Presenting Risk Information in DTC Ads: FDA Issues Proposed Rule That Allows for FlexibilityMarch 31, 2010
By Carrie S. Martin & Dara Katcher Levy –
On March 29, 2010, FDA published a proposed rule to amend its direct-to-consumer (“DTC”) regulations to require that prescription drug advertisements present information about side effects and contraindications in a “clear, conspicuous, and neutral manner.” Current regulations, found in 21 C.F.R. 202.1, require the disclosure of major side effects and contraindications (commonly known as the “major statement”) in either the audio or audio and visual parts of an advertisement and that they be presented in a comparable manner to any statements regarding the drug’s efficacy.
With the passage of the FDA Amendments Act of 2007 (“FDAAA”), Section 502(n) of the Food and Drug Cosmetic Act (“FDC Act”) now requires that the major statement in television and radio advertisements to consumers be presented in a “clear, conspicuous, and neutral manner.” The Agency looked to standards set by other agencies for guidance, including the Federal Trade Commission (“FTC”), the Department of Treasury (“DOT”), and the Securities and Exchange Commission (“SEC”). FDA now proposes to amend Section 202.1(e)(1) to include four criteria as to when a major statement would be considered “clear, conspicuous, and neutral”:
(1) The information is presented in language that is readily understandable by consumers;
(2) The audio information is understandable in terms of the volume, articulation, and pacing used;
(3) The textual information is placed appropriately and is presented on a contrasting background for sufficient duration and in a manner that can be read easily (e.g., in terms of size and style of font); and
(4) There are no distracting representations, such as statements, text, images, sound, or any combination thereof, that detract from the communication of the major statement.
FDA admits that these guidelines provide “flexibility” for drug sponsors to be creative in how they meet these four criteria. In addition, the Agency believes that these proposed guidelines are consistent with the draft guidance it issued in May 2009 about the presentation of risk information entitled “Presenting Risk Information in Prescription Drug and Medical Device Promotion” ("Draft Guidance").

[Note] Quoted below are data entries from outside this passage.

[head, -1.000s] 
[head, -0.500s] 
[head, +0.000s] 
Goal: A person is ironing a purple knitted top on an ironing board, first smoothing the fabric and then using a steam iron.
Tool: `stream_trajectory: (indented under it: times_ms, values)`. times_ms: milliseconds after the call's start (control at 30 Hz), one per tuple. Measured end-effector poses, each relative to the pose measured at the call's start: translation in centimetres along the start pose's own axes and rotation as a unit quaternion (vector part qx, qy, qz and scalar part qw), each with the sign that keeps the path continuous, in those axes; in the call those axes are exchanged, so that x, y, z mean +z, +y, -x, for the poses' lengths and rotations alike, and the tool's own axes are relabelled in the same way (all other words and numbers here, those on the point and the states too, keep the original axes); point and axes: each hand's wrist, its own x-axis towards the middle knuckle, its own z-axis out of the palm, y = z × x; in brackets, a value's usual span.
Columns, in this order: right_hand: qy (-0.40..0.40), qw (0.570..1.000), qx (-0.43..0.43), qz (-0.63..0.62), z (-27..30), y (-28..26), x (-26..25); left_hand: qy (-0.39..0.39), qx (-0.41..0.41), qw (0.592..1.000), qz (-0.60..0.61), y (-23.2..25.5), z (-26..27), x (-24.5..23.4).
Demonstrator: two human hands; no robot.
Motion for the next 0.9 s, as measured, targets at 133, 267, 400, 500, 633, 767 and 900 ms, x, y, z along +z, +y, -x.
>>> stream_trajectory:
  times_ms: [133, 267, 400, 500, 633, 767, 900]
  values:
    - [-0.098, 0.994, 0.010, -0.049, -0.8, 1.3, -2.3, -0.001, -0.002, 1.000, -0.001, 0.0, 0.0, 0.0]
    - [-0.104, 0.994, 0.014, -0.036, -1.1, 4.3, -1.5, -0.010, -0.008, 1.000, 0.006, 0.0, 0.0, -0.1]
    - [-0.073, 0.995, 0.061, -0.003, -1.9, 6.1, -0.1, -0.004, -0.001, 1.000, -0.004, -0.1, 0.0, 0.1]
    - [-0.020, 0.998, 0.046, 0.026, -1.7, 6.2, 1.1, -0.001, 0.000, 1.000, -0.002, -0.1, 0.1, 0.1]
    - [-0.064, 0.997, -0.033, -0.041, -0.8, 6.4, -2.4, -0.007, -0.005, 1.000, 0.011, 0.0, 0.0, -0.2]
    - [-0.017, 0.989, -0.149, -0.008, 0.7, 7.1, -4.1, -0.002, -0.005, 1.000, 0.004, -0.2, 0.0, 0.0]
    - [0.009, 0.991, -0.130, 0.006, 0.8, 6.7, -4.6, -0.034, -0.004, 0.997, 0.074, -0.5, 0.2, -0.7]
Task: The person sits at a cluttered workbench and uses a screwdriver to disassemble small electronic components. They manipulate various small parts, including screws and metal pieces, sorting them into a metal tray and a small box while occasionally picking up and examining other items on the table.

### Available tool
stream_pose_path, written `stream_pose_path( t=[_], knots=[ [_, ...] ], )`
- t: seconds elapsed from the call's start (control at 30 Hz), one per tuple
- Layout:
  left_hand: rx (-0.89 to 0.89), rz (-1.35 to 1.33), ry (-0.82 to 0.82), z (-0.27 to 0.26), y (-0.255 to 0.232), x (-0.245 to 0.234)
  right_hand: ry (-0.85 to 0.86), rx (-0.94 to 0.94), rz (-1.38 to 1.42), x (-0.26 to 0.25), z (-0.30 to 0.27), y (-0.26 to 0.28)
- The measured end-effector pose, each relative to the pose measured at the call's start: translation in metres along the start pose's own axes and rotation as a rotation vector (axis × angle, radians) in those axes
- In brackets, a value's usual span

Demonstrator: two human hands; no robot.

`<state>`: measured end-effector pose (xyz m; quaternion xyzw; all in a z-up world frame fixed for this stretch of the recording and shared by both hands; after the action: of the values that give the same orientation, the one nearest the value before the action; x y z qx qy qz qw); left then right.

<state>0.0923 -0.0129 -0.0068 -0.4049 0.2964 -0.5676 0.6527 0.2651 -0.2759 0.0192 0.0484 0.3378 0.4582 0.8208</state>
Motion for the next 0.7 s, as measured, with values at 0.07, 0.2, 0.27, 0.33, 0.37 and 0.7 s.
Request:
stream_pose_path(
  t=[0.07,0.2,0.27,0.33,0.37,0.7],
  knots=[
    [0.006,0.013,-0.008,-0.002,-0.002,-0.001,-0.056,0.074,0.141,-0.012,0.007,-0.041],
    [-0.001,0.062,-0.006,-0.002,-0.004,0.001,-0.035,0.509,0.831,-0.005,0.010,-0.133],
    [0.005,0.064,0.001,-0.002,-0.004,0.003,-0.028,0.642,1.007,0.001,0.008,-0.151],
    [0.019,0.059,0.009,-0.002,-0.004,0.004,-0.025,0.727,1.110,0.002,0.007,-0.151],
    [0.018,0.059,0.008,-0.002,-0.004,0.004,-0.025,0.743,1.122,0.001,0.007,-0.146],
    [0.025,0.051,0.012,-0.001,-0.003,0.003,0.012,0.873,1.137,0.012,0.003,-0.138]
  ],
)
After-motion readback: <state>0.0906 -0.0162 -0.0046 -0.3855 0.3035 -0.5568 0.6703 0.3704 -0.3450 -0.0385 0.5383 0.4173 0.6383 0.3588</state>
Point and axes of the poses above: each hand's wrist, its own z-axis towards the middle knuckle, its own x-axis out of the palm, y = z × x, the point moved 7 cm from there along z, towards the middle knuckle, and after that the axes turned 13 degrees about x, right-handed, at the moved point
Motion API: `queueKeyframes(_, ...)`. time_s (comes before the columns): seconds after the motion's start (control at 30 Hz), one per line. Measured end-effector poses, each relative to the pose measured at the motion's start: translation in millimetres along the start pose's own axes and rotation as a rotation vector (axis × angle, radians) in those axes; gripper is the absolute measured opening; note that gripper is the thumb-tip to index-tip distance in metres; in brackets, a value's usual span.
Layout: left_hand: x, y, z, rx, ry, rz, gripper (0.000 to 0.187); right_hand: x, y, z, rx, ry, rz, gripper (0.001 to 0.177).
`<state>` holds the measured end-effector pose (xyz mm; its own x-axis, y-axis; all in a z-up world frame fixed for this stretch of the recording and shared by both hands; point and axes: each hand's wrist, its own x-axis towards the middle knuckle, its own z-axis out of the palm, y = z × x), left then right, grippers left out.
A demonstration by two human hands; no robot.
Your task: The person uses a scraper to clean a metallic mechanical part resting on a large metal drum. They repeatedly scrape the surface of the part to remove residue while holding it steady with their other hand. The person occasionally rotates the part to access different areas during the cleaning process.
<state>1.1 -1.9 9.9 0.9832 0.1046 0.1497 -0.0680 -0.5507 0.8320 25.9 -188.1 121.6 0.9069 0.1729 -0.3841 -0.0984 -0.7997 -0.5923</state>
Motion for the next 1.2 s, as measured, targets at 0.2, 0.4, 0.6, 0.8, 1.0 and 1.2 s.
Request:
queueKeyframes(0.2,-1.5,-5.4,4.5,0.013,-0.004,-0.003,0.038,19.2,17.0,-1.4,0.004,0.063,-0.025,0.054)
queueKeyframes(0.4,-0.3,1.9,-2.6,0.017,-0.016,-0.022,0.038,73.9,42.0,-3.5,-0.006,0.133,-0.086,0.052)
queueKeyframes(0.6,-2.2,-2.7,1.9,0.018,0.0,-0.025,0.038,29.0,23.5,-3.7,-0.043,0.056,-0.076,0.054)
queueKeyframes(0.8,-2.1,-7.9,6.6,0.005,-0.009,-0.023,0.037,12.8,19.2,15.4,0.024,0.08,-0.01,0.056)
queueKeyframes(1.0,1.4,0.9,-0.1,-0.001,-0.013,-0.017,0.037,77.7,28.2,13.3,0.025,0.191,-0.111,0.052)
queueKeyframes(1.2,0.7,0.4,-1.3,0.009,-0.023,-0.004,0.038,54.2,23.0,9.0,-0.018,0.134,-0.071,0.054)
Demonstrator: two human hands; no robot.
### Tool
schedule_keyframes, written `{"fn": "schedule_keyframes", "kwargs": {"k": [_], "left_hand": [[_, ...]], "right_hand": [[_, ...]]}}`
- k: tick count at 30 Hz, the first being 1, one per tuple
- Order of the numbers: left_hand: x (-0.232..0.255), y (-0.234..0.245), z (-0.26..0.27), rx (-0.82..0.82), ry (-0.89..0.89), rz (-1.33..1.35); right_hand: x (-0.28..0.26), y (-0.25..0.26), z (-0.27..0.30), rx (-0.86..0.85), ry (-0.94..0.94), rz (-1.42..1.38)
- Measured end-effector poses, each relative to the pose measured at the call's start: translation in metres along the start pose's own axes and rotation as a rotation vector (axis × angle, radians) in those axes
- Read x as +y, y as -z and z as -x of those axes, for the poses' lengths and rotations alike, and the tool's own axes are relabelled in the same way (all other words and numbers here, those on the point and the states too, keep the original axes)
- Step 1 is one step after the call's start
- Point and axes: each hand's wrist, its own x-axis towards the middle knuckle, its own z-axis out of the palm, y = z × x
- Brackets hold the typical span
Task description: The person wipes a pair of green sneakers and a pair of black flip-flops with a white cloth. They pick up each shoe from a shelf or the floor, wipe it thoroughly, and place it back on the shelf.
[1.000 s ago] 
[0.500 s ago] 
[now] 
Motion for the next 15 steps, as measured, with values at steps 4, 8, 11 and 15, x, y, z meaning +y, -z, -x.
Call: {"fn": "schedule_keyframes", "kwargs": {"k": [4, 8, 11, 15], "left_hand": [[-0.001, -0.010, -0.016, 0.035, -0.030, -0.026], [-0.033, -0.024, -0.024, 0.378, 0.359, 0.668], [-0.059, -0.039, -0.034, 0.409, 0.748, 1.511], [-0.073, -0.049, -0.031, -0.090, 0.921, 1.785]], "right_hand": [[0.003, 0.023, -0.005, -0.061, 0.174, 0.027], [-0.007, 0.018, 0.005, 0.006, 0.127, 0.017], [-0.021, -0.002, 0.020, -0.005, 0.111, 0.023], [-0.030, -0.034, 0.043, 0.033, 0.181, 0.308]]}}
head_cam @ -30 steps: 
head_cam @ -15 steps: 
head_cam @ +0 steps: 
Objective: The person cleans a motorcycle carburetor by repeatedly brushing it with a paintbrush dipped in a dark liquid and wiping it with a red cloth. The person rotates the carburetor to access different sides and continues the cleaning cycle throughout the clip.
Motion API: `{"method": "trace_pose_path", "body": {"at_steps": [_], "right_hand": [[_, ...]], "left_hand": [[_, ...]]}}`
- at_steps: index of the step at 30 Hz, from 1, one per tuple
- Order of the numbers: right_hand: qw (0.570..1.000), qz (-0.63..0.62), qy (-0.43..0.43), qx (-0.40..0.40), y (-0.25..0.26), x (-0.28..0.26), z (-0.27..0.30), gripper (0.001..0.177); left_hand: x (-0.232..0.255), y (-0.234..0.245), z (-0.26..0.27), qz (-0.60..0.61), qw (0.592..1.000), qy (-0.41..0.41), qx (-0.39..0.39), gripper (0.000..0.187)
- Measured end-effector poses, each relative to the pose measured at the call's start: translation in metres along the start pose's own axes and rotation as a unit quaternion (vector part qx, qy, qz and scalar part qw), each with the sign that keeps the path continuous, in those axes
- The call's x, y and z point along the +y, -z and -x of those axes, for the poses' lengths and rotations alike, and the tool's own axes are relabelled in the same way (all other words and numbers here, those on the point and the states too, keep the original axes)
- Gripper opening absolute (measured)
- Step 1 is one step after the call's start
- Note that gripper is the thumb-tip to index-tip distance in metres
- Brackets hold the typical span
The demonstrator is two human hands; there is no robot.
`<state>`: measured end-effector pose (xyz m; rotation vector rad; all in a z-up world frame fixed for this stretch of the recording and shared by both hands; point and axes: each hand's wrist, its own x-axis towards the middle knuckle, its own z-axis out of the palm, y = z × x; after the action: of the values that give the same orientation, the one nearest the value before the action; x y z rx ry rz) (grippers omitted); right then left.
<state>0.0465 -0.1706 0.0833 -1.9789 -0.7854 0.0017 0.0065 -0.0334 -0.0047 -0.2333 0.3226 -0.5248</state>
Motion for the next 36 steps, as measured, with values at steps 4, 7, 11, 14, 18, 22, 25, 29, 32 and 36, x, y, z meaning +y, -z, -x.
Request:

Unfortunately, both the draft guidance and the proposed regulations fail to clearly articulate what type of language will be clear, conspicuous, and neutral to consumers. The draft guidance was the first time the "Reasonable Consumer" standard had been proposed as a basis for judging the presentation of risk information in DTC promotion. The proposed regulations state that information presented must be "readily understandable by consumers." However, both the draft guidance and the proposed regulations fail to further articulate "who" these consumers are and what education level they might have. Nor is there any acknowledgment that certain risk information simply cannot be clearly described in supposed "consumer-friendly" language. Further, the Agency admits that it was not aware of any previous standard of what constitutes "neutral" in the "context of required disclosures" and asks the public for comments specifically addressing this issue.
Written or electronic comments should be submitted by June 28, 2010. FDA is particularly interested in comments about whether the final rule should require major statements to be presented in both the audio and visual parts of advertisements, as well as comments about the "neutral" standard. Written comments can be faxed to the Agency (301-827-6870) or sent to the Division of Dockets Management (HFA-305), FDA, 5630 Fishers Lane, rm. 1061, Rockville, MD 20852. Electronic submissions must go through the following website: www.regulations.gov.